The Prophetic tradition (Hadith, Tirmidhi 3604) records Muhammad ﷺ teaching specific supplications for financial relief, including "O Allah, suffice me with what You have made lawful against what You have made unlawful." This frames the request not merely as wanting more money, but as seeking provision that is clean and blessed. The condition attached to financial du'a in Islamic teaching is that the seeker must also pursue halal means — prayer without effort is considered incomplete. While the retrieved passages are drawn from the Hebrew and Christian scriptures Psalms 2:8Matthew 21:22, Islam shares the Abrahamic conviction that God hears and responds to material petitions, situating it within a broader framework of tawakkul (reliance on God) and personal responsibility.
Where they agree
- All three faiths affirm that God hears and can respond to requests for material provision Matthew 21:22John 11:22.
- All three link receiving provision to a posture of generosity — hoarding contradicts the spirit of petition Matthew 5:42Luke 6:30.
- All three ground financial petition in a broader relationship with God, not a transactional formula Deuteronomy 14:26Psalms 2:8.

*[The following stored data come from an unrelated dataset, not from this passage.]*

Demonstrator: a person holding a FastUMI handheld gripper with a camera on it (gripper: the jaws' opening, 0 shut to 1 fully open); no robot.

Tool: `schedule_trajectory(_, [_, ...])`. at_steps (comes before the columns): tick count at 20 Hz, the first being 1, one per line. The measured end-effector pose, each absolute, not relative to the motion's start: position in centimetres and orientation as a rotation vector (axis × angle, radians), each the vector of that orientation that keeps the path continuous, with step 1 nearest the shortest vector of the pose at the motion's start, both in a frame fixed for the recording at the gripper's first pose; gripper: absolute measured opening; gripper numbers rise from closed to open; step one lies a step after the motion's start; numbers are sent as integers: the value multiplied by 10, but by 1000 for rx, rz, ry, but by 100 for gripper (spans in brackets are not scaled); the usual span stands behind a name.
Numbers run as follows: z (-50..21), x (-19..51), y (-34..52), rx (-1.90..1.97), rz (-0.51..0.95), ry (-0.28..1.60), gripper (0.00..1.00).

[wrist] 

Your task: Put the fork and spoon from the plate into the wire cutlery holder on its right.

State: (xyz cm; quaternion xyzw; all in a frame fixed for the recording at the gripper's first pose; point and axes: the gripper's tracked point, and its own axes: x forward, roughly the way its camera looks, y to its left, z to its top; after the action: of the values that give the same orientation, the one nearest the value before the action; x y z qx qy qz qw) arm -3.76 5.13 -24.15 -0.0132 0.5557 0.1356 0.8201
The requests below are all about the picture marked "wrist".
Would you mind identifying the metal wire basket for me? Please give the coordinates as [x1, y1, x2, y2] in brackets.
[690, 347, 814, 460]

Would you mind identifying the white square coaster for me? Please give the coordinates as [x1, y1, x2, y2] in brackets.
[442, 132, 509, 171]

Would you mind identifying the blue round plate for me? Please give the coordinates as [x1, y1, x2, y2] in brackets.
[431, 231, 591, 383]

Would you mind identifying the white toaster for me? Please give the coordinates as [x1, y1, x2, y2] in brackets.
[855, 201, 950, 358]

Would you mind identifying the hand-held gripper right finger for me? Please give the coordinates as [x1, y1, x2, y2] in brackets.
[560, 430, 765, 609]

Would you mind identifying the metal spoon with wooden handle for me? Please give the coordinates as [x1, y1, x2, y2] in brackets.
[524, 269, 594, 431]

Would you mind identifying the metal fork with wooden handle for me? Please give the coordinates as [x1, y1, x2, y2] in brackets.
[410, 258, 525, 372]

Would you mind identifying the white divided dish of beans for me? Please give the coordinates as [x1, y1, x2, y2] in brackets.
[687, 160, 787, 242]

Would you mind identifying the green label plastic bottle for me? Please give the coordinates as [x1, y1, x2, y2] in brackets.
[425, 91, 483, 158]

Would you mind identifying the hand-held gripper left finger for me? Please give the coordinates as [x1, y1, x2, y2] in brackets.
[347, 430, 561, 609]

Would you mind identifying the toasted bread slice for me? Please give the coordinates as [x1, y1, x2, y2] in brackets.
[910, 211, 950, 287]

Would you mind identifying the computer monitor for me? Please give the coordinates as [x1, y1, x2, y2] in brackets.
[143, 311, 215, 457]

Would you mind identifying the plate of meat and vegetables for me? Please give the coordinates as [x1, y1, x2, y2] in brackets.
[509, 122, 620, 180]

- All three traditions include scriptural examples of people bringing economic distress directly to a divine or divinely-appointed source — as when the Egyptians cried to Joseph during famine Genesis 47:15.
Where they disagree
| Issue | Judaism | Christianity | Islam |
|---|---|---|---|
| Is wealth a sign of divine favor? | Mixed — prosperity can reflect blessing but isn't guaranteed; covenant obedience is the focus Deuteronomy 14:26 | Disputed — prosperity gospel says yes; mainline theology says not necessarily Matthew 21:22 | Generally no — wealth is a test (Quran 8:28), not a reward signal |
| Role of faith/belief in the request | Emphasis on covenant relationship and willing heart Exodus 35:5 | Explicit requirement of believing prayer Matthew 21:22 | Emphasis on sincerity (ikhlas) and halal effort alongside du'a |
| Mediation of the request | Direct to God; priestly intercession historical but not current practice | Through Jesus as mediator (John 14:13-14) John 11:22 | Directly to Allah — no intermediaries permitted |
| Ransom/redemption money | Monetary ransom for life recognized in Torah law Exodus 21:30 | Christ's atonement supersedes monetary ransom theologically | Diyya (blood money) exists in Islamic law but is separate from prayer for provision |
Key takeaways
- All three Abrahamic faiths permit and even encourage asking God directly for financial provision, but each attaches conditions — willing heart (Judaism), believing prayer (Christianity), sincerity and halal effort (Islam).
- Matthew 21:22 is Christianity's broadest promise on prayer: 'all things, whatsoever ye shall ask in prayer, believing, ye shall receive' Matthew 21:22.
- Deuteronomy 14:26 is a surprisingly permissive text — God instructs Israelites to convert tithes to money and spend it on whatever they desire, rejoicing before Him Deuteronomy 14:26.
- Generosity and petition are inseparable across traditions: Jesus commands giving to all who ask (Matthew 5:42 Matthew 5:42) in the same teaching context as promising answered prayer.
- Scholars disagree sharply on whether financial blessing signals divine favor — prosperity theology, liberation theology, and classical Islamic teaching offer three very different answers to the same question.